Media: Things we like


Hats off to the planners who had the brilliant idea of wrapping a "fake" front page around an edition of the thelondonpaper announcing that the US president, George Bush, had been assassinated. The wrap was created to promote a fictional documentary on the digital channel More4. The promotion, which featured a shot of Bush collapsing after being shot, was brilliantly executed and sufficiently authentic to leave some of the commuters we witnessed with a copy looking at the paper in bemused wonderment.

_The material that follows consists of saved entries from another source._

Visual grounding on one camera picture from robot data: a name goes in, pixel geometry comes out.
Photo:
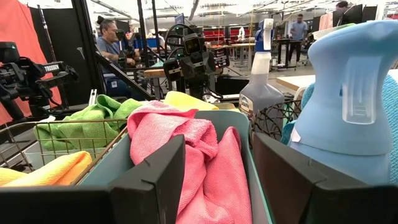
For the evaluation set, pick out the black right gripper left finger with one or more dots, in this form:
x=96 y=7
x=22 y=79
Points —
x=155 y=186

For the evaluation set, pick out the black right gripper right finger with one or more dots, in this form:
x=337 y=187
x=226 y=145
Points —
x=280 y=186

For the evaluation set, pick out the yellow microfiber towel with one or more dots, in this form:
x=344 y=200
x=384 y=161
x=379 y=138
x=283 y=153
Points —
x=186 y=101

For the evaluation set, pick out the green microfiber towel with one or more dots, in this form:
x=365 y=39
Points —
x=121 y=107
x=74 y=133

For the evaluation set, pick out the orange microfiber towel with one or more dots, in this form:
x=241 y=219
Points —
x=56 y=171
x=11 y=177

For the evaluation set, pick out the blue microfiber towel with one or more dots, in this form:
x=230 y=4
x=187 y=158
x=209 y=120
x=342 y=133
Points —
x=287 y=132
x=392 y=124

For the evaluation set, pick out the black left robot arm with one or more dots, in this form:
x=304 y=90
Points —
x=197 y=91

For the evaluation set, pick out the amber translucent plastic bin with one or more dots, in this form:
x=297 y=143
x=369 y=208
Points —
x=227 y=106

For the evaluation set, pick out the small teal plastic bin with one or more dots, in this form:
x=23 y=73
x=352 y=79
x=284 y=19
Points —
x=230 y=124

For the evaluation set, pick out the clear spray bottle blue trigger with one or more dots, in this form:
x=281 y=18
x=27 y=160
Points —
x=259 y=93

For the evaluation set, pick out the light blue air freshener bottle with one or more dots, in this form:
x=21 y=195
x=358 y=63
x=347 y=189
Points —
x=335 y=130

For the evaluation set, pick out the seated person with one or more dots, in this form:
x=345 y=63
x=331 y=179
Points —
x=109 y=46

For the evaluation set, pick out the light wooden desk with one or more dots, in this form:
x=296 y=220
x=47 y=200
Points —
x=295 y=81

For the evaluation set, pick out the standing person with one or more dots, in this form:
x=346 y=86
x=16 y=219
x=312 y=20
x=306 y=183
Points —
x=297 y=34

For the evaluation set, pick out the grey monitor screen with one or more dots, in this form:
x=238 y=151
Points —
x=354 y=14

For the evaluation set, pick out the red fabric curtain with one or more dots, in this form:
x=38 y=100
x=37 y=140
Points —
x=18 y=28

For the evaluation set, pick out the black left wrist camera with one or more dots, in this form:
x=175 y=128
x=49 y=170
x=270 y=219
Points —
x=193 y=45

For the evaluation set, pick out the black metal rig frame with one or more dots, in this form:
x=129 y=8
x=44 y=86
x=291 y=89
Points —
x=90 y=46

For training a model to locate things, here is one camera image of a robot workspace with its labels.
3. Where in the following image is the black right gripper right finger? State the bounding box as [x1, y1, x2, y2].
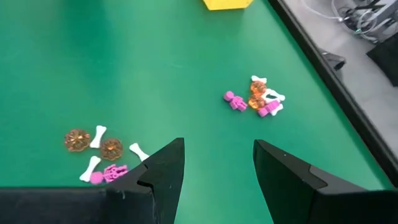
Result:
[252, 139, 398, 224]

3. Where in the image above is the black computer tower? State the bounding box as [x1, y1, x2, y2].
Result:
[366, 36, 398, 87]

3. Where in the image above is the black floor bracket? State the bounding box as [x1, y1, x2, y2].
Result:
[319, 49, 347, 71]

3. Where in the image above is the tangled cable bundle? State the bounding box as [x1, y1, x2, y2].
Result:
[331, 0, 398, 43]

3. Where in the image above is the orange plastic pumpkin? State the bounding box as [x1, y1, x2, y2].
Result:
[248, 94, 266, 110]
[250, 80, 267, 96]
[64, 128, 91, 152]
[99, 138, 124, 162]

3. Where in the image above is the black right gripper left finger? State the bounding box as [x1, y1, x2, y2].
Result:
[0, 138, 186, 224]

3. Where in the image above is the green table mat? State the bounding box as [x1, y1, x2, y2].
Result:
[0, 0, 394, 224]

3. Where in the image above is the yellow plastic basket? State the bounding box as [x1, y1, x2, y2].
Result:
[202, 0, 254, 11]

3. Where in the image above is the white cable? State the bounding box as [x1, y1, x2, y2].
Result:
[300, 0, 345, 22]

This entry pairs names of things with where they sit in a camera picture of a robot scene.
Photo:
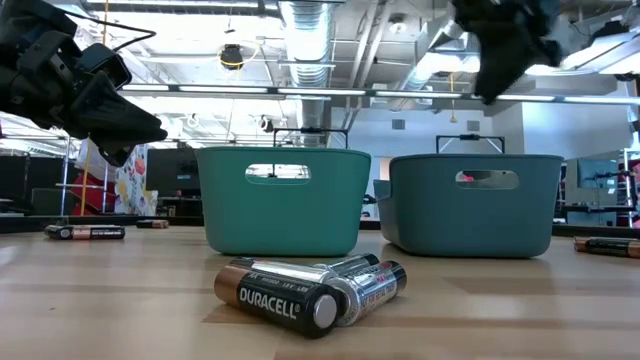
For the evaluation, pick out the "black metal rig frame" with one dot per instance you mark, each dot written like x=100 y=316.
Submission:
x=470 y=137

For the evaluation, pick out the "black aluminium table frame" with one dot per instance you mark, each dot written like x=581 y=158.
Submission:
x=30 y=224

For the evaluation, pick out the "grey background monitor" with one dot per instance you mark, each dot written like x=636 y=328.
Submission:
x=597 y=172

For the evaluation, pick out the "grey metal rack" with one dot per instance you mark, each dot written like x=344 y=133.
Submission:
x=65 y=175

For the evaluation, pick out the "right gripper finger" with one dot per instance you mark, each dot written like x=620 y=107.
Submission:
x=547 y=54
x=497 y=60

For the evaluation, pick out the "floral pattern banner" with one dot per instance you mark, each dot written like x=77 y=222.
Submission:
x=131 y=185

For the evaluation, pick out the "black computer monitor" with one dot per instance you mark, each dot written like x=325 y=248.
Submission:
x=172 y=172

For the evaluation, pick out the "slim silver round duct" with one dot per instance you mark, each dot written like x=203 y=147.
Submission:
x=435 y=45

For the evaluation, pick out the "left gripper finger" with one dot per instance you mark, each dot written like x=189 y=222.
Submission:
x=110 y=122
x=117 y=155

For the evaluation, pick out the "blue grey plastic bin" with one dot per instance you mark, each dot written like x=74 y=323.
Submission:
x=475 y=220

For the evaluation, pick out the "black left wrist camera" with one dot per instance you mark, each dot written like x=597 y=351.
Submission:
x=107 y=65

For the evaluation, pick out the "teal green plastic bin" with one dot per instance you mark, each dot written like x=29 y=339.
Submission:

While we eagerly await the Borat film (literally a laugh a minute, according to our sources), we're enjoying Sacha Baron Cohen's brilliantly realised Borat website. It's full of classic Borat clips, a hilarious reaction to the Kazakh government's condemnation of the character and a handful of tantalising clips from the film. Plus, a link to his MySpace page which, if anything, is even funnier. A good example of integrated media planning.


The last time Virgin Radio gave away a huge pile of cash, Chris Evans was still at the station and the world was gripped in a frenzied panic about the impending havoc the Millennium Bug might wreak. Virgin Radio has revisited this type of promotion and we like the result. The station has suspended a huge 20ft plastic star stuffed with cash above Regent Street to lure new listeners. At a time when radio is in the doldrums, it's good to see Virgin splashing the cash to lure them back.


It's good to see Martin Scorsese exorcising the memory of the overblown Gangs of New York in his second film about organised crime in New York's Irish communities. The plot zips along at a brisk pace, throwing down enough twists and challenges to keep the audience gripped at every moment. The performances are uniformly brilliant from a cracking ensemble cast. Mark Wahlberg and Alec Baldwin are especially good, as is Jack Nicholson. The dialogue crackles with wit and the soundtrack works brilliantly. There's very little, if anything, to find fault with.



Does Channel 4 have nothing else to fill four hours on a Sunday evening with than a constant stream of Top 100 countdowns? It may be cheap to produce, but it's dead boring. Last week's offering, 100 Funniest TV Moments, didn't know whether it was scripted moments, film clips, gaffes or behind-the-scenes action. It ended up being a mess. Although, on the bright side, there can't be many more subjects left to count down - unless it's a top 100 countdown of the top 100 countdowns.